Summer of Strong Demand
Strong tenant demand for central London offices has been a recurring theme in our market commentaries over the past year with the latest data for Q3 2019 showing that this trend has not dissipated throughout the summer. So much so, take-up reached 4.1 million sq ft, 40% above the long-term quarterly average.
A healthy return of tenant activity following the 2016 EU referendum at first showed resilience from businesses despite the initial political upheaval. With the annual total volume leased having returned to those similar to 2013-15, one could suggest that there is a high degree of normalcy now associated with demand levels. Strong and stable may have been an overused phrase in the run-up to the 2017 election, but it sums up the three-year long run of strong and stable tenant demand across London.

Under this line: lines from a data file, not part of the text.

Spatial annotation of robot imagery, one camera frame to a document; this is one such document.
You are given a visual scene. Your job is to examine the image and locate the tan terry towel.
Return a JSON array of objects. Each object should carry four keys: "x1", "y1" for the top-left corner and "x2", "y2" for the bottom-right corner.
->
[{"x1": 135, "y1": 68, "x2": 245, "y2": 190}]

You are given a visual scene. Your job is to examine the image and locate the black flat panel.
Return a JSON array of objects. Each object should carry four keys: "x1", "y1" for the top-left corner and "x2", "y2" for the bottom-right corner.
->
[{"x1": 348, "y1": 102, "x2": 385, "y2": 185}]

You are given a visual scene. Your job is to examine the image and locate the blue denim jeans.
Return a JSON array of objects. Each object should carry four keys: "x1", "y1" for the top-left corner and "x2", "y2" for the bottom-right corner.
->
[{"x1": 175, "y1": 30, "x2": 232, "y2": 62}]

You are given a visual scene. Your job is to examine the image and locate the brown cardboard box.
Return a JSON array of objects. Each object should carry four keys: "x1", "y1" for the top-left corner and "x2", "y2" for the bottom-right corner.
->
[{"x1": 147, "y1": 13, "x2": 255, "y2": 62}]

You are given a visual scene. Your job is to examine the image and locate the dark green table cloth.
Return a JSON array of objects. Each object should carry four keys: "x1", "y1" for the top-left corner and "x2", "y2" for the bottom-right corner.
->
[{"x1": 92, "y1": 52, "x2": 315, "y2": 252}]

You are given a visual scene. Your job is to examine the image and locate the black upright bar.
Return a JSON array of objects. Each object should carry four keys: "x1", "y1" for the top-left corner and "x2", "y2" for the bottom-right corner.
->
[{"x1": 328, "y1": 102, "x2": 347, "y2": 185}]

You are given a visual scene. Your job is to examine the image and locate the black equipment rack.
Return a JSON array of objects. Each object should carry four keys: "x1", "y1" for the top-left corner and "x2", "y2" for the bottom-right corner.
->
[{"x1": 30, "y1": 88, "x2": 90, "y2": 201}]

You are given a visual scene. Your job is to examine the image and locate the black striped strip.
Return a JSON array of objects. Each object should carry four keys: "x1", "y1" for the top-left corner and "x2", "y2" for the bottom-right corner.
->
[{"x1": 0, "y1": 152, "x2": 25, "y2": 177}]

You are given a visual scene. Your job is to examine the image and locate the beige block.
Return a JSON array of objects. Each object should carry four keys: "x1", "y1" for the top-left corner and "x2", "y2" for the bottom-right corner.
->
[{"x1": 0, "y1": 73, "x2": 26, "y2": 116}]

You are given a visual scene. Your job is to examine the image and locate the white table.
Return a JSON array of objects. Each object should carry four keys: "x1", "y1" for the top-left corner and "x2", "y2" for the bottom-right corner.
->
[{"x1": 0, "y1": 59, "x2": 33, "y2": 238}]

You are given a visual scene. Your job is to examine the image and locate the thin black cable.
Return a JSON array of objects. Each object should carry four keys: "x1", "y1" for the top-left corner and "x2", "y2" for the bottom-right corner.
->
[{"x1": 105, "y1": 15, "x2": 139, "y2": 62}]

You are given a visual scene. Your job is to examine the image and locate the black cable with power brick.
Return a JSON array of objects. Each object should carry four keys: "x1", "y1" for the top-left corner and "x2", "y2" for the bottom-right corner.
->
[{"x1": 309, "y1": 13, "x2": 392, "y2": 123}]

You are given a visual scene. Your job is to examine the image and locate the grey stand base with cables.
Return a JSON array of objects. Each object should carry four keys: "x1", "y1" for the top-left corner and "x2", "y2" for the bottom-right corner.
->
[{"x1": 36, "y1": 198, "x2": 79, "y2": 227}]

Not to discount the level of take-up in Q3 but it is worth noting that the driving force for leasing activity was the serviced office sector. They continue at a significant pace their quest for greater coverage and in greater numbers too. Leasing by this sector accounted for 33% overtaking the usual occupier sectors such as financial (21%) and technology (7%). Despite the recent press attention WeWork has once again led the charge by taking 431,220 sq ft across 9 schemes. Yet, there were 10 other providers who have also secured space highlighting the competitive nature of this sector of its current growth path.

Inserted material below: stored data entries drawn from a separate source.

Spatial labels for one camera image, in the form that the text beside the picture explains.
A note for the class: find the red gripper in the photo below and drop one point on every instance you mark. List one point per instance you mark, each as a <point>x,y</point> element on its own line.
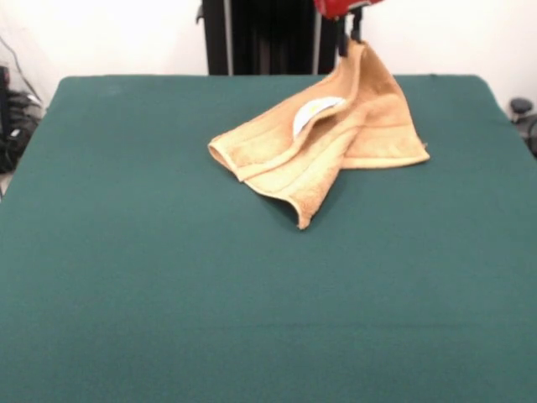
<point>335,6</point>

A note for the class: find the tan towel with white label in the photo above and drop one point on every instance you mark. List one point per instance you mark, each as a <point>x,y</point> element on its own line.
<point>314,138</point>

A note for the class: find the dark stand base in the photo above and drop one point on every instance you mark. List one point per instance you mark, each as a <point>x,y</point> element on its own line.
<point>521,106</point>

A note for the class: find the dark green table cloth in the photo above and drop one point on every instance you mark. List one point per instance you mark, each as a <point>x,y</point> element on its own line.
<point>168,294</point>

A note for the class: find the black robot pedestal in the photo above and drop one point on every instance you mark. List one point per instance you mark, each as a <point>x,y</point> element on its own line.
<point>272,38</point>

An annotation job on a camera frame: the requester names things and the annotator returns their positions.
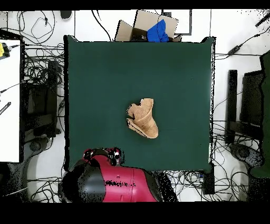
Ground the tan terry towel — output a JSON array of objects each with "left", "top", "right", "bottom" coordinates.
[{"left": 126, "top": 97, "right": 159, "bottom": 139}]

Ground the black flat strip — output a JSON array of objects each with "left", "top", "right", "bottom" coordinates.
[{"left": 0, "top": 101, "right": 12, "bottom": 116}]

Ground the dark green table cloth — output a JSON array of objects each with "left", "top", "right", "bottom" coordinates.
[{"left": 63, "top": 34, "right": 216, "bottom": 172}]

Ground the blue cloth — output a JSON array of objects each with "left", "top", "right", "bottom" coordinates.
[{"left": 146, "top": 19, "right": 170, "bottom": 43}]

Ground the black equipment stand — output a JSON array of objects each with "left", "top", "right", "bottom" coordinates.
[
  {"left": 225, "top": 69, "right": 264, "bottom": 145},
  {"left": 24, "top": 60, "right": 62, "bottom": 138}
]

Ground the open cardboard box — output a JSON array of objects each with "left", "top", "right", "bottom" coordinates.
[{"left": 114, "top": 10, "right": 182, "bottom": 42}]

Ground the grey round stand base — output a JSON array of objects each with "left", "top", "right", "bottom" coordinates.
[{"left": 27, "top": 136, "right": 50, "bottom": 153}]

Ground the black power adapter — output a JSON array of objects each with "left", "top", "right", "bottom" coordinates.
[{"left": 227, "top": 44, "right": 242, "bottom": 56}]

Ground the black computer mouse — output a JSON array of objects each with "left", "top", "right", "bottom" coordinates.
[{"left": 60, "top": 10, "right": 73, "bottom": 20}]

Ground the white desk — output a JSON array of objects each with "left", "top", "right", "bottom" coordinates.
[{"left": 0, "top": 39, "right": 21, "bottom": 163}]

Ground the yellow black device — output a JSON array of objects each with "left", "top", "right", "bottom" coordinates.
[{"left": 0, "top": 42, "right": 11, "bottom": 60}]

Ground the grey rectangular frame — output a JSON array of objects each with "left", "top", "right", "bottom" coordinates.
[{"left": 161, "top": 9, "right": 192, "bottom": 36}]

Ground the black cable tangle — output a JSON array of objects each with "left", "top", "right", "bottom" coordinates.
[{"left": 210, "top": 120, "right": 264, "bottom": 201}]

The significant level of leasing over the past year is now starting to make a dent in the volume of available office space across central London. From Q2 to Q3 2019, availability dropped by 5% to 14.5 million sq ft representing the lowest level since 2017. The flight to quality by tenants is also ensuring that the share of available Grade A space is also tempered. As such, the dynamics of the market that are now at play are starting to apply increased pressure on rents, which could well impact client searches.
Tenant Commitment to The City
Another summer passes and another bumper volume of take-up of office space across central London. Like Q3 2018, there was no slowdown for the office market in Q3 of this year either. A total of 4.1 million sq ft was leased, a 15% rise on the previous quarter. Breaking the 4 million mark for the third time in past 10 years. In fact all three of these “record breakers” have now been in the past 5 years. Highlighting that amidst uncertain times London is still a draw for businesses, both domestic and overseas.
One market that continues to be a magnet for businesses is The City, accounting for 43% of take-up in Q3. Whilst Brexit continues to cast a cloud over the dominant financial and insurance industry, it appears that it has not dissuaded businesses to commit to space. Whilst the majority of demand is still derived from the financial sector, it is the diverse tenant mix that buoys the high levels of take-up this year, from media, education, charity to technology firms. The City has become more than just a home for bankers and brokers. At 1.8 million sq ft office take-up represents a 17% uplift on Q2. Taking the total demand for Q1-Q3 to 4.6 million sq ft, with still one quarter of 2019 to go this level is just shy (2%) of the long-term annual average. Replicating the all-time record level for the City of 6.2 million sq ft in 2018 may be a tall order. Nevertheless, 2019 looks set to still be a high-ranking year.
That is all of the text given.